Tonica sente-se nervosa. O que será? Estava suando frio, devia ser o estresse da campanha, era isso. A fila andava... Tonica aperta na mão o santinho. Não pode errar. Chega sua vez, o nervosismo aumenta, o suor empapa e escorre no pescoço gordo de Tonica. – Seu nome completo. – Antônia de Fátima da Silva. – Um minuto. O mesário olha a lista, uma eternidade. Tonica reza baixinho. O mesário pergunta: - A senhora está passando bem? Tonica responde: - Estou. É apenas o calor. – Pronto! Pode ir pra urna! Tonica caminha, mas parece que a urna está a uma légua e, no entanto, são apenas três metros. Tonica, mesmo assim, consegue a todo esforço chegar à bendita urna. Ali está ela, chegou o tão esperado momento. Tonica tenta abrir a mão, não consegue. Os nervos não obedecem. Não! Não é possível, pensa Tonica. A visão vai ficando turva, as pernas não aguentam o peso do corpanzil, e Tonica despenca, caindo por cima da urna. O barulho, o corre-corre. – O que foi? Que aconteceu? – Corram! Acudam! Chamem um médico, uma ambulância! Esta mulher está tendo um ataque. Todo mundo falava, corria, gritava. Um verdadeiro pandemônio.

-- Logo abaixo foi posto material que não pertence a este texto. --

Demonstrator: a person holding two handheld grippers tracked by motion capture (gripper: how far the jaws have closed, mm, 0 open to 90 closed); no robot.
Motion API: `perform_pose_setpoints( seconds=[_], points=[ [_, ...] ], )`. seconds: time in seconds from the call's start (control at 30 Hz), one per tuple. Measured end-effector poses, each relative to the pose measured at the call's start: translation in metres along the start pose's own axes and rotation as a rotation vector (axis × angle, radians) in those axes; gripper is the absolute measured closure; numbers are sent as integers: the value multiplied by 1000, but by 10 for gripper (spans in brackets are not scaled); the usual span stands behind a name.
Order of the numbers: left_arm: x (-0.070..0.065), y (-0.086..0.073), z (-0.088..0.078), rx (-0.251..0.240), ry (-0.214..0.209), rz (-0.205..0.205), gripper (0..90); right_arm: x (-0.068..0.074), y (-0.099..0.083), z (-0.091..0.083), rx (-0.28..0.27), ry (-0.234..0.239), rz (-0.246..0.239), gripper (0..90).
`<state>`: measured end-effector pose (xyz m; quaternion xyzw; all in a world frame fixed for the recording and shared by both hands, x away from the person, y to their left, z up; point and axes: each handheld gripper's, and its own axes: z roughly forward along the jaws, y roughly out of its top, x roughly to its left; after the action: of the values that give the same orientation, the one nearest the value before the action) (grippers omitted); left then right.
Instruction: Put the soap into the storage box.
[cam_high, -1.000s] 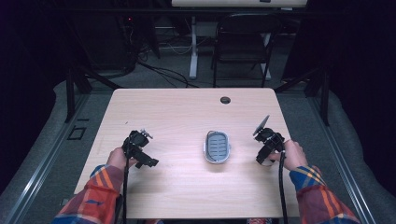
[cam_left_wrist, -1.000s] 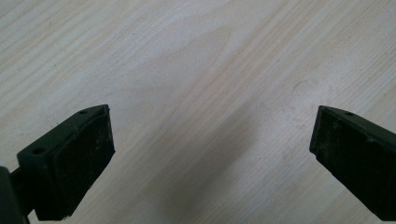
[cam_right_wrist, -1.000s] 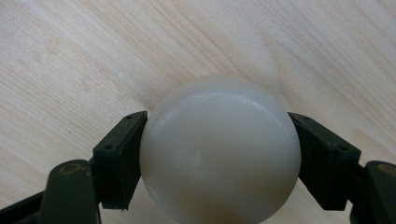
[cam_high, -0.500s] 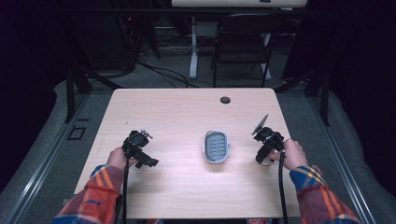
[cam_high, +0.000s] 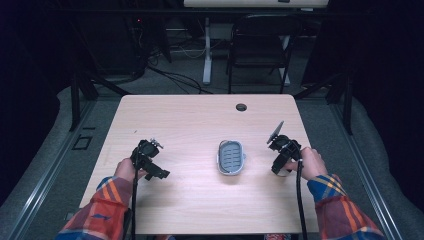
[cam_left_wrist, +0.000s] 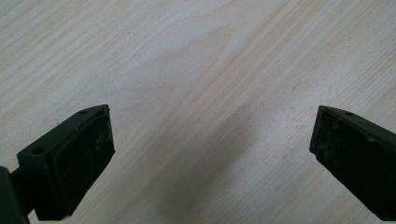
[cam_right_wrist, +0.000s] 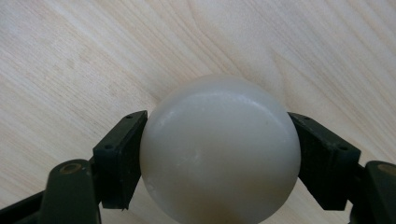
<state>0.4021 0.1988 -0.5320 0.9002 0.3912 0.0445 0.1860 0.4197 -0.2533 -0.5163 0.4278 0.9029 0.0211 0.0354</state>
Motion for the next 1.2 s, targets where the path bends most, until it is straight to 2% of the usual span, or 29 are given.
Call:
perform_pose_setpoints(
  seconds=[0.2, 0.27, 0.3, 0.33, 0.37, 0.4, 0.43, 0.47, 0.5, 0.57, 0.67, 0.73, 0.8, 0.83, 0.9, 0.93, 0.97, 1.07, 1.1, 1.13, 1.2],
  points=[
    [0, 0, 0, 0, 1, 0, 0, 1, 6, -4, 7, -3, -19, 243],
    [0, 0, 0, 1, 1, 0, 0, 2, 10, -7, 16, -13, -46, 243],
    [0, 0, 0, -1, -1, -3, 0, 4, 10, -6, -5, -3, -23, 243],
    [0, 0, 0, -1, -1, -3, 0, 4, 10, -6, -5, -3, -23, 243],
    [0, 0, 0, -1, -1, -1, 0, 8, 12, -3, -51, 3, 4, 243],
    [0, 0, 0, -1, -1, -1, 0, 8, 12, -3, -51, 3, 4, 243],
    [0, 0, 0, -5, 0, -2, 0, 11, 12, 0, -94, 13, 30, 243],
    [0, 0, 0, -5, 0, -2, 0, 11, 12, 0, -94, 13, 30, 243],
    [0, 0, 0, -4, 0, -2, 0, 9, 19, -7, 11, -10, -53, 243],
    [0, 0, 0, -4, 0, -2, 0, 10, 19, -6, 5, -6, -49, 243],
    [0, 0, 0, -4, -1, -2, 0, 12, 24, -7, 20, -11, -68, 243],
    [0, 0, 0, -2, -3, -4, 0, 14, 26, -7, 0, -9, -63, 243],
    [0, 0, 0, -5, -3, -4, 0, 14, 27, -8, 4, -12, -68, 243],
    [0, 0, 0, -4, -3, -3, 0, 16, 28, -8, -14, -9, -63, 244],
    [0, 0, 0, -2, -2, 0, 0, 16, 29, -9, -4, -9, -58, 244],
    [0, 0, 0, -1, -2, 0, 0, 15, 31, -10, 4, -17, -78, 244],
    [0, 0, 0, -1, -2, 0, 0, 16, 32, -11, -6, -9, -64, 243],
    [0, 0, 0, 0, -3, 1, 0, 16, 34, -12, -4, -14, -81, 243],
    [0, 0, 0, 1, -2, 1, 0, 17, 35, -12, -14, -12, -72, 243],
    [0, 0, 0, 0, -3, 0, 0, 17, 37, -14, 4, -15, -82, 244],
    [0, 0, 0, -1, -3, 0, 0, 18, 39, -16, 3, -18, -88, 244]
  ],
)
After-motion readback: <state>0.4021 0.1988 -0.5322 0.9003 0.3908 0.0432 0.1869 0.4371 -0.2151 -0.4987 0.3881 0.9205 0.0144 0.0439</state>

Levaram-na para o hospital. Os médicos tentam fazê-la voltar à vida. Inútil. Ataque cardíaco fulminante. Choro e lamentação. A família, os companheiros de campanha. O funeral é providenciado: caixão, mortalha, etc. Só na hora de vestir a defunta, é que alguém nota. – A mão direita de Tonica está fechada, a outra está normal, e agora? Tentam abri-la, os dedos estão duros, parecem de ferro, ninguém consegue. Chamam um padre. O reverendo tenta, reza. Nada! Alguém lembra: - Só tem um jeito, tragam o Dr. Barbosinha (o candidato). – Nossa! Onde achar o candidato, logo agora, dia da eleição? Deve está super- ocupado, mas... é para Tonica Bastião, fiel, abnegada, cabo eleitoral dedicada.

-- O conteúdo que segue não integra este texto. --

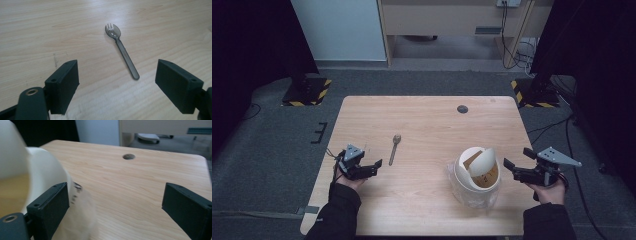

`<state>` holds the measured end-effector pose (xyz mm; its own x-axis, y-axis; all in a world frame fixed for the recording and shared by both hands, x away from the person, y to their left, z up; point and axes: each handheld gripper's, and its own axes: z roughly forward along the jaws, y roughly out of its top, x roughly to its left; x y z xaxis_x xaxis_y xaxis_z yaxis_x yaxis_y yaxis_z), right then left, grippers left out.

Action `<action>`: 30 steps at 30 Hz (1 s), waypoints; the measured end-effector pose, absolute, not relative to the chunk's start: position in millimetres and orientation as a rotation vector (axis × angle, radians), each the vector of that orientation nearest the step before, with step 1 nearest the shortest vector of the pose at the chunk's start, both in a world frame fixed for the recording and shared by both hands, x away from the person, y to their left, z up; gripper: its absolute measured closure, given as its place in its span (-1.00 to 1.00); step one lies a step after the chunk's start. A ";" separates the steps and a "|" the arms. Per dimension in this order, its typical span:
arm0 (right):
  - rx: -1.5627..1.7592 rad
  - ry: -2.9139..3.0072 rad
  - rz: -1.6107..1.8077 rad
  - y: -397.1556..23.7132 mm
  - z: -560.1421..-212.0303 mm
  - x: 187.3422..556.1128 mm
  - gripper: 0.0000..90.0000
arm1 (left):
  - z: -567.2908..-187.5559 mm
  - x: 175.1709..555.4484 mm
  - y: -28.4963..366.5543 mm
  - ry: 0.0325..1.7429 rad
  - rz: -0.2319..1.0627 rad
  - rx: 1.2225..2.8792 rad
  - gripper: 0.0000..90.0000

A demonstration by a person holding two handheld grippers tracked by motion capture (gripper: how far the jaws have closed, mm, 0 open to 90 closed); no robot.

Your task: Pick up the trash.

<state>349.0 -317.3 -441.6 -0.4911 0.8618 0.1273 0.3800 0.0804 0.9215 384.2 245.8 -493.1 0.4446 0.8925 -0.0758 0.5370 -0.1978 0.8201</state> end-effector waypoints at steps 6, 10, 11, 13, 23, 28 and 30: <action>1.290 1.875 1.322 -327.4 -456.1 352.3 -0.79 | -498.6 407.4 227.5 1.225 0.564 1.896 -0.47; 1.309 1.878 1.284 -330.9 -461.7 354.1 -0.76 | -508.6 420.2 211.6 1.238 0.554 1.932 -0.46; 1.314 1.883 1.273 -331.2 -463.5 354.7 -0.75 | -511.2 423.1 207.8 1.242 0.550 1.938 -0.45; 1.321 1.903 1.249 -331.7 -466.7 355.5 -0.73 | -517.8 428.5 200.2 1.234 0.546 1.953 -0.41; 1.320 1.929 1.236 -329.5 -470.7 359.8 -0.66 | -533.8 440.7 188.5 1.280 0.528 1.976 -0.13; 1.310 1.928 1.241 -328.8 -470.1 360.1 -0.63 | -534.6 437.6 183.9 1.286 0.595 1.980 0.16; 1.312 1.929 1.241 -328.7 -470.2 360.1 -0.62 | -534.6 436.4 181.2 1.287 0.600 1.975 0.34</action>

Até que enfim, acham o candidato: - Dr. Barbosinha, o Sr. precisa vir (contam-lhe a história). – Mais essa agora! Eu aqui arrancando os cabelos, e esse diabo de mulher me vem morrer, isso é hora!? Porque não deixou pra morrer depois da vitória? Ao menos ela votou, antes de empacotar? – Pois é! Por isso é que o Sr. precisa vir. A mão da defunta não abre nem por decreto, e dentro é que está o segredo. Achamos que só o senhor pode resolver. – É! Se não tem jeito, vamos, mas apenas alguns minutos. Não posso perder tempo!

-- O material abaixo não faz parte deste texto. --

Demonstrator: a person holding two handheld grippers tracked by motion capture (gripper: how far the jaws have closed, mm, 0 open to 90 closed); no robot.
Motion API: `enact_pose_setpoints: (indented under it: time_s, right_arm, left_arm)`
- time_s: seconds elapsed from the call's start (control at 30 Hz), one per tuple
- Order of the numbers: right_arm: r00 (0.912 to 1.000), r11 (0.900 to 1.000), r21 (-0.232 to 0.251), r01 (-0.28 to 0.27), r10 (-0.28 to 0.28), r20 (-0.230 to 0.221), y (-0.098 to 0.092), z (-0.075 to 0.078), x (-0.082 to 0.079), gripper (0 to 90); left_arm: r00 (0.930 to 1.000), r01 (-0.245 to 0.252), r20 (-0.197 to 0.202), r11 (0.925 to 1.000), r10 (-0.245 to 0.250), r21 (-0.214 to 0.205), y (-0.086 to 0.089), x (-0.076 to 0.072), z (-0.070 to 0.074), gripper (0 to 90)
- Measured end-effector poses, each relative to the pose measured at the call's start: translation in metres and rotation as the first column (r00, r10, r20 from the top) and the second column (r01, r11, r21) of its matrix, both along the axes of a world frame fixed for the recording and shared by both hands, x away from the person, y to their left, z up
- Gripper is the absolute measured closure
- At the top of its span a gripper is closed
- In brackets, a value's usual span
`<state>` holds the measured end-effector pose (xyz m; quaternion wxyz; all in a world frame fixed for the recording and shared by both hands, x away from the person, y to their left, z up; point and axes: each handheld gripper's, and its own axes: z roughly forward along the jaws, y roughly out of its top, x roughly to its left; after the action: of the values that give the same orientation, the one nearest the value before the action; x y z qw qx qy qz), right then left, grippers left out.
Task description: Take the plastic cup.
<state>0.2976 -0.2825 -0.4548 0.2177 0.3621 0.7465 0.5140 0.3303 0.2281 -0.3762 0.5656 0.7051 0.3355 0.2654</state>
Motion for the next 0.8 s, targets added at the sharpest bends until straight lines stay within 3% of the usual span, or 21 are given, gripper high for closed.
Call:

Tonica estirada na cama, velas acesas, choro. Chega o Dr. Barbosinha, entra no quarto, silêncio total. - Qual é a mão? (indaga) – A direita. Dr. Barbosinha fica meio indeciso, mas lembrando que o tempo é ouro, diz: - Bem, vamos ver. Pega na mão da defunta e, para surpresa de todos, à proporção que vai pegando, os dedos vão abrindo um a um. Todo mundo chega mais perto, fixam os olhares. Bem no meio da mão da defunta, está o papelzinho enrolado. Dr. Barbosinha pega o papel, e o desenrola lentamente, ali está o santinho com seu retrato, e no verso o número eleitoral. – Nossa! Nem o padre conseguiu. Isso é coisa do capeta! – Qual nada, é um aviso que vamos perder a eleição. – Eu acho que é um aviso que vamos é ganhar! – Psiu! Silêncio (diz Barbosinha). - Não quero que se comente nada, pelo menos até que passe a eleição, pois tenho certeza que esta santa que aqui está, deu a sua vida... (e fez um discurso emocionado, fazendo chorar os presentes), logo em seguida deu certa quantia à família, para ajuda nas despesas fúnebres. Quando já estava no carro, a sós com o motorista, desabafou: - O que não se faz para ganhar uma eleição, até defunto, a gente tem que bajular. Só tenho pena de uma coisa! – O que? (pergunta o motorista). – Que aquela desgraçada tenha morrido antes de votar.